What you should do: With the exception of the pictures, write out the data below precisely.

Data records:
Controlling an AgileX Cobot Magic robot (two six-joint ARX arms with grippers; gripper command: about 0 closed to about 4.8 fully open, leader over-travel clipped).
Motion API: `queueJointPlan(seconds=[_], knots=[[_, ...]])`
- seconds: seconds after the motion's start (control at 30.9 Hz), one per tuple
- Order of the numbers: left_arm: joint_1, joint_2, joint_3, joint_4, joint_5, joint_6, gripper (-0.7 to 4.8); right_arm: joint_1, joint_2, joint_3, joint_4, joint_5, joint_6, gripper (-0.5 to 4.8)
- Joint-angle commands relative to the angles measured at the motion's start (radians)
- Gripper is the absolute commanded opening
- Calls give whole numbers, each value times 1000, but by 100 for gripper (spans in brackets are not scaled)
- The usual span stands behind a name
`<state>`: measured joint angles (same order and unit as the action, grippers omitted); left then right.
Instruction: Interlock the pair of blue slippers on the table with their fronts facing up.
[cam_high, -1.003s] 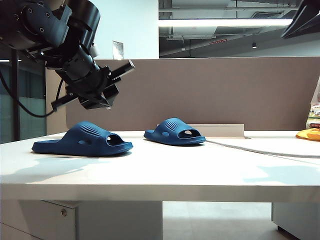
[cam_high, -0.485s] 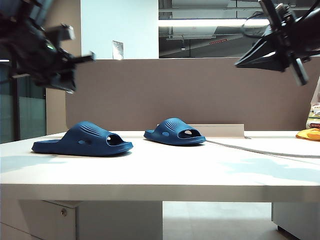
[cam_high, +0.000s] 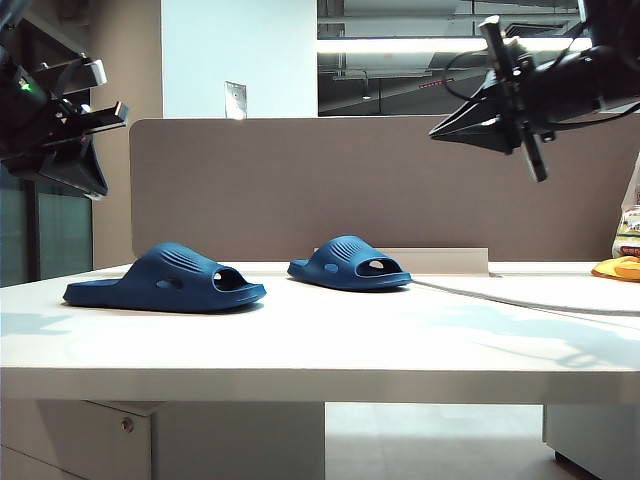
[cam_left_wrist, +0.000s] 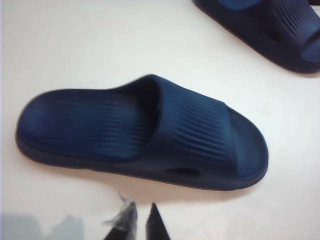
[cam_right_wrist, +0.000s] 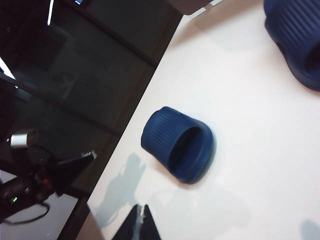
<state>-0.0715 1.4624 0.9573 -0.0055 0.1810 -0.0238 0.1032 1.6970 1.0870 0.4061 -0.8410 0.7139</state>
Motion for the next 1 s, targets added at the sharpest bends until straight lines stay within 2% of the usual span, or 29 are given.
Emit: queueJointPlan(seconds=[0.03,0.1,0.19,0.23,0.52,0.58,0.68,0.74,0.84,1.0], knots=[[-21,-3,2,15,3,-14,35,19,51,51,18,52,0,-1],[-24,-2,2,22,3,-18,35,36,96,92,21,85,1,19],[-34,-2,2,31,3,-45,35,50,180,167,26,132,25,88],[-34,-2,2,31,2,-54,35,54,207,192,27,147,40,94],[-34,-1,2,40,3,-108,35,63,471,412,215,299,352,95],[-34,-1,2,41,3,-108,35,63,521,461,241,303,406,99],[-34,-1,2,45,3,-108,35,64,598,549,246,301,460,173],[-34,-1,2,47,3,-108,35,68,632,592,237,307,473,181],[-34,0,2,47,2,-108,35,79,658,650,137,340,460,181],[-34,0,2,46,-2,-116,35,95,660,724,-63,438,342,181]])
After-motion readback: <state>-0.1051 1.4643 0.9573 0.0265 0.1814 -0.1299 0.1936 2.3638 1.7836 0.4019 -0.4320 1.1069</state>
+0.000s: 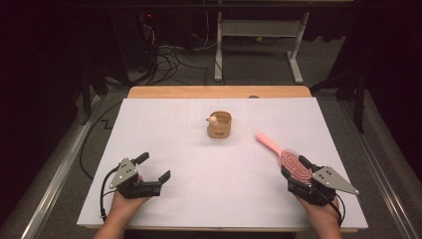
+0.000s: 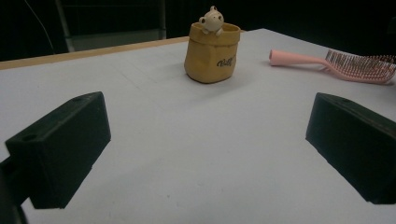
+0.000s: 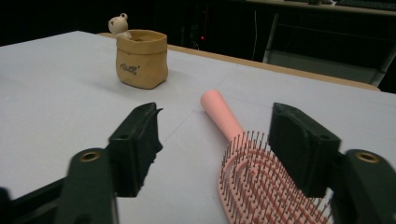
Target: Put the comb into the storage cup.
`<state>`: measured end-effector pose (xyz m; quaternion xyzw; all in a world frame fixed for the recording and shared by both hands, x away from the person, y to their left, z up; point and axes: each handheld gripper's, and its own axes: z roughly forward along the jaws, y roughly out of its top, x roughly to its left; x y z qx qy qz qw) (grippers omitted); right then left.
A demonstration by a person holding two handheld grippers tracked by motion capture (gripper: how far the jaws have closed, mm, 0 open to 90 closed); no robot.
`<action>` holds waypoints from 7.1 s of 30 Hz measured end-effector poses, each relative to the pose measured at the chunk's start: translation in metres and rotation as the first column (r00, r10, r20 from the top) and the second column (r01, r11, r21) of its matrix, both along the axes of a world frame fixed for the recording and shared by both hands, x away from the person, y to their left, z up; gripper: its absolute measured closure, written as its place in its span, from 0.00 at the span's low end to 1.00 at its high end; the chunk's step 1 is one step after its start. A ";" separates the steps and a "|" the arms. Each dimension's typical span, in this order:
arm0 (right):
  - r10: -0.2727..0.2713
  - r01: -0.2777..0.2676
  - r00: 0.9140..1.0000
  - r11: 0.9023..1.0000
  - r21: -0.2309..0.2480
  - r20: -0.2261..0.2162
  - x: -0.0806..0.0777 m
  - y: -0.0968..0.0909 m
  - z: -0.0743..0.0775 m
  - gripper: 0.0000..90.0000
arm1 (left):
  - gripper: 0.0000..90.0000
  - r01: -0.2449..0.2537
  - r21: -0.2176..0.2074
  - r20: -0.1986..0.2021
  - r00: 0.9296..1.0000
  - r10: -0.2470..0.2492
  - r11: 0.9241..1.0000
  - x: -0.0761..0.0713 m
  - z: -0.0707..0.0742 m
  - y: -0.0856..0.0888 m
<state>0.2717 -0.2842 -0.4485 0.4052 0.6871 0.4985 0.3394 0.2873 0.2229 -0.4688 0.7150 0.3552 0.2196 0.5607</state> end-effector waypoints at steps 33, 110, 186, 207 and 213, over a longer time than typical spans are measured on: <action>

Task result:
Controlling an AgileX Cobot Magic robot (two six-joint ARX arms with grippers; gripper command: about 0 closed to about 4.8 fully open, leader over-travel clipped).
Motion API: `queueJointPlan(seconds=[_], knots=[[_, ...]])`
- seconds: seconds after the motion's start (control at 30.9 Hz), one per tuple
- Order of the numbers: left_arm: joint_1, joint_2, joint_3, joint_4, joint_5, joint_6, gripper (-0.7 to 4.8); right_arm: joint_1, joint_2, joint_3, joint_4, joint_5, joint_6, gripper (-0.5 to 4.8)
- Joint-angle commands relative to the angles measured at the motion's start (radians)
- Gripper is the absolute commanded opening
- Calls give whole numbers, each value times 1000, but by 100 for gripper (spans in brackets are not scaled)
- The usual span stands behind a name
`<state>`: measured joint angles (same order and unit as the action, grippers omitted); left then right.
Instruction: Interlock the pair of blue slippers on the table with their fronts facing up.
[cam_high, -1.003s] 
[cam_high, -0.485s] 
[cam_high, +0.000s] 
[cam_left_wrist, +0.000s] 
[cam_right_wrist, +0.000s] 
<state>-0.0715 1.4624 0.9573 -0.0055 0.1810 -0.0238 0.1032 1.6970 1.0870 0.4061 -0.8410 0.7139</state>
Motion for the next 1 s, targets added at the sharpest bends until straight lines stay within 2% of the usual span, or 29 are given.
Emit: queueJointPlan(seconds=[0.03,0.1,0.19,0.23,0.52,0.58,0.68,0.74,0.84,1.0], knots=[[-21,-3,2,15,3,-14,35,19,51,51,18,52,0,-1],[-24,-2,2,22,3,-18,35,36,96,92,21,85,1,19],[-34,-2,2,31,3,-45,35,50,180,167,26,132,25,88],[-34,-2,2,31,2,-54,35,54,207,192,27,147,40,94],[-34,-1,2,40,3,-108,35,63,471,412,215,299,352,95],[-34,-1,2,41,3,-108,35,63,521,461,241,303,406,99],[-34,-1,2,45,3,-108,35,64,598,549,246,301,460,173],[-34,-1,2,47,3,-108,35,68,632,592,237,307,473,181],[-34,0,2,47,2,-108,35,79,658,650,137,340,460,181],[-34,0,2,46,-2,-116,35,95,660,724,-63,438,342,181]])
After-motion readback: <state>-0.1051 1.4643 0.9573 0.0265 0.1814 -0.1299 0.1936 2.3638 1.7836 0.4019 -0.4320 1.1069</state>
+0.000s: 
+0.000s: 
+0.000s: 
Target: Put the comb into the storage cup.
`<state>`: measured end-effector pose (xyz m; quaternion xyzw; all in a world frame fixed for the recording and shared by both hands, x away from the person, y to their left, z up; point and axes: each handheld gripper's, and its own axes: z roughly forward along the jaws, y roughly out of its top, x roughly to its left; x y z qx qy qz qw) (grippers omitted); right then left.
A demonstration by a person holding two handheld grippers tracked by motion capture (gripper: how far the jaws have closed, mm, 0 open to 90 closed); no robot.
`<action>` holds waypoints from 7.1 s of 30 Hz measured end-effector poses, each relative to the pose measured at the chunk's start: translation in metres and rotation as the first column (r00, r10, r20 from the top) and the second column (r01, r11, r21) of its matrix, both along the axes of a world frame fixed for the recording and shared by both hands, x away from the person, y to their left, z up; gripper: its absolute measured closure, written as its place in its span, from 0.00 at the span's low end to 1.00 at its high end; the chunk's step 1 is one step after its start. A ";" separates the steps and a "|" the arms. Each dimension's typical span, in this order:
arm0 (right):
  - r10: -0.2727..0.2713
  - r01: -0.2777..0.2676
  - r00: 0.9140..1.0000
  - r11: 0.9023..1.0000
  - r21: -0.2309..0.2480
  - r20: -0.2261..0.2162
  - x: -0.0806..0.0777 m
  - y: -0.0968..0.0909 m
  - z: -0.0743..0.0775 m
  - gripper: 0.0000..90.0000
arm1 (left):
  - gripper: 0.0000..90.0000
  - r01: -0.2449..0.2537
  - r21: -0.2176..0.2074
  - r20: -0.1986..0.2021
  - r00: 0.9296..1.0000
  - r10: -0.2470..0.2492
  - r11: 0.9241..1.0000
  - x: -0.0761..0.0713 m
  - z: -0.0707..0.0742 m
  - y: -0.0856..0.0888 m
<state>0.2717 -0.2842 -0.4485 0.4052 0.6871 0.4985 0.3394 0.2873 0.2229 -0.4688 0.7150 0.3552 0.2196 0.5607</state> end-effector waypoints at steps 33, 110, 186, 207 and 213, over a longer time than typical spans are measured on: <action>

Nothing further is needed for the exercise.